In 2024, a follow-up study was published, also in the Journal of Affective Disorders. In a sample of 11,441 Mindbloom patients, 56.4% of those experiencing depression reported an improvement in their symptoms, while 28.1% reported remission in their depressive symptoms after 4 sessions. Among patients who experienced anxiety-related symptoms, 56.1% reported an improvement, while 28.8% of patients reported remission in those symptoms after 4 sessions. Less than 5% of patients responded negatively to the treatment.
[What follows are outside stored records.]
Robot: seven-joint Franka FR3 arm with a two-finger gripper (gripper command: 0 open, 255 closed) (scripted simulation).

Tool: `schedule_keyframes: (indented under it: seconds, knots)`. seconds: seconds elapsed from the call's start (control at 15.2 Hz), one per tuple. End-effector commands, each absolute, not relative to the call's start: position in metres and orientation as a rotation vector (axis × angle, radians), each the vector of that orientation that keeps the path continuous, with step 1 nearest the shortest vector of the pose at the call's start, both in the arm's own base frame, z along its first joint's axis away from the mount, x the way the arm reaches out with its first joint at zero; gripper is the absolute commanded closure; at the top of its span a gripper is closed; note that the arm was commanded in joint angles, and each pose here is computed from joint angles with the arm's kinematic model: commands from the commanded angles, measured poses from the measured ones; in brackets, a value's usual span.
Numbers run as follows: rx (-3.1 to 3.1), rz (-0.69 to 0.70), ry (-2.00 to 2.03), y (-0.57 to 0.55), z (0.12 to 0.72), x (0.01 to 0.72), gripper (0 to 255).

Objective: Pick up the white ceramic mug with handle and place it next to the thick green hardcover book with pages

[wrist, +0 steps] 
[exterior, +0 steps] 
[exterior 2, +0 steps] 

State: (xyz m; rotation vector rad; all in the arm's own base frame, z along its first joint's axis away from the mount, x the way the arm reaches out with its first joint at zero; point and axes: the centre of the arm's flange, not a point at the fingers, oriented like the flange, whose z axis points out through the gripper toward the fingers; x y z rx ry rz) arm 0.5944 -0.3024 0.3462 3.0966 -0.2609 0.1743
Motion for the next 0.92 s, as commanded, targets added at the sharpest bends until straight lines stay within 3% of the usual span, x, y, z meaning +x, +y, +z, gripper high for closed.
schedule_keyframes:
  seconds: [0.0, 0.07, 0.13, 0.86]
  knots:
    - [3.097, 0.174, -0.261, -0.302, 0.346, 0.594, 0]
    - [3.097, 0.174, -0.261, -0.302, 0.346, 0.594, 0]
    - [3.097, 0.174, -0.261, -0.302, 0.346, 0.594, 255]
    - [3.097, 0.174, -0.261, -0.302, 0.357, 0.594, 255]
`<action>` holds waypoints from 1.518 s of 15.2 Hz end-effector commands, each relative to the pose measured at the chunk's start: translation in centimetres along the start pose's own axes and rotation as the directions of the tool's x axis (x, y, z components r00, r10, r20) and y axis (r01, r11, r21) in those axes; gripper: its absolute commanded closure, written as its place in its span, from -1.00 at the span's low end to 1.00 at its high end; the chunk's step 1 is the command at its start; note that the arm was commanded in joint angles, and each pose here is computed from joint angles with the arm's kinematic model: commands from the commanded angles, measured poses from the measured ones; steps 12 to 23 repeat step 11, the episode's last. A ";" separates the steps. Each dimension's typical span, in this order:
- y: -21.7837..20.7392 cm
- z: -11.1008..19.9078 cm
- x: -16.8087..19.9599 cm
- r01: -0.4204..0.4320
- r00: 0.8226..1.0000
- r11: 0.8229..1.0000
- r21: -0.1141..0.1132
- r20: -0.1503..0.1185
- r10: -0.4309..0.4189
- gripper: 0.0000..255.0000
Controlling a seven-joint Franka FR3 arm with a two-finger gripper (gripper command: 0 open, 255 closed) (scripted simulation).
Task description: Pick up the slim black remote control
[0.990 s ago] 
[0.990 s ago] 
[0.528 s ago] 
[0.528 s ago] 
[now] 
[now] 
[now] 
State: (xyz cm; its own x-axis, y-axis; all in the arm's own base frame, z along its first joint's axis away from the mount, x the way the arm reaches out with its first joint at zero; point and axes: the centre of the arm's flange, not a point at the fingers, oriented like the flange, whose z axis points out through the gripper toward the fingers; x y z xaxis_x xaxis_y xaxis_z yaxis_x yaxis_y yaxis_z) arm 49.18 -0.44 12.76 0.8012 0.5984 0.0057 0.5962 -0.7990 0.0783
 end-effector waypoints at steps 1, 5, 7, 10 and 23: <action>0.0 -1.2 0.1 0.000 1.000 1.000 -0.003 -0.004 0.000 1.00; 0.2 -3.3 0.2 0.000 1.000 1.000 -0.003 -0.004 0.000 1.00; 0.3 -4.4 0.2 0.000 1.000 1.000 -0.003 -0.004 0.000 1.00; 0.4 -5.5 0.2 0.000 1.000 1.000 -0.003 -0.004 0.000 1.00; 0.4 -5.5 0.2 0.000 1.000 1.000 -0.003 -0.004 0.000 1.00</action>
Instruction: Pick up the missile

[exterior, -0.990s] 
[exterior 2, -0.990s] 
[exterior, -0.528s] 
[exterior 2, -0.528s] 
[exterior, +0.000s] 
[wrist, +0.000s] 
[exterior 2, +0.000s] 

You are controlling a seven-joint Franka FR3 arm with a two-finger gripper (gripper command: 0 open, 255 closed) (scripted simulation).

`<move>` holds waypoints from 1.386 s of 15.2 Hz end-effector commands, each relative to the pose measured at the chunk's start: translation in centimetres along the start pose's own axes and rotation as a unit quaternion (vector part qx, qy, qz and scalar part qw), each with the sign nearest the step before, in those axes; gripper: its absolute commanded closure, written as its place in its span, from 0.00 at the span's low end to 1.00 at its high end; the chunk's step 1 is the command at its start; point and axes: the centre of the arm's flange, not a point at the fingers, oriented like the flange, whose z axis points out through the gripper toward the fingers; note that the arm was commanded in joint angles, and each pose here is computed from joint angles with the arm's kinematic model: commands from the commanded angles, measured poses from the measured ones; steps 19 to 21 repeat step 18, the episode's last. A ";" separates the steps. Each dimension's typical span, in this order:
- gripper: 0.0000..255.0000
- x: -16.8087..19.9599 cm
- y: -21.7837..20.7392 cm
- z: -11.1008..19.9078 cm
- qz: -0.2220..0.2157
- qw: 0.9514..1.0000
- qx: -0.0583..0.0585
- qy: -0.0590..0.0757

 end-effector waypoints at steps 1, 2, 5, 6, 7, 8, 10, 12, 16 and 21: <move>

The study lacked a control group and a fixed dosage of medicine, and showed a drop-off in follow-up data after 4 weeks. The study also found that "mutual activation of depressed mood and anhedonia had a substantial role in maintaining depression despite ongoing treatment."

== Litigation ==
In June 2025, Mindbloom filed a defamation lawsuit in Delaware Superior Court against Dow Jones & Company, publisher of The Wall Street Journal, alleging that a 2024 article falsely implied that Mindbloom was connected to the death of actor Matthew Perry. The complaint stated that Perry had never been a Mindbloom client and had not received ketamine or other treatment from the company or its affiliated clinicians. A spokesperson for The Wall Street Journal denied the allegations and described the lawsuit as meritless.

In October 2025, John Ward, acting on behalf of the estate of his son Phillip Ward, filed a wrongful-death lawsuit against Mindbloom and related defendants in Pitt County, North Carolina. The lawsuit alleged that Mindbloom failed to properly screen Ward before providing at-home ketamine treatment and continued supplying ketamine despite missed appointments and other alleged warning signs. Mindbloom denied wrongdoing, with CEO Dylan Beynon stating that the facts would show the company provided appropriate care.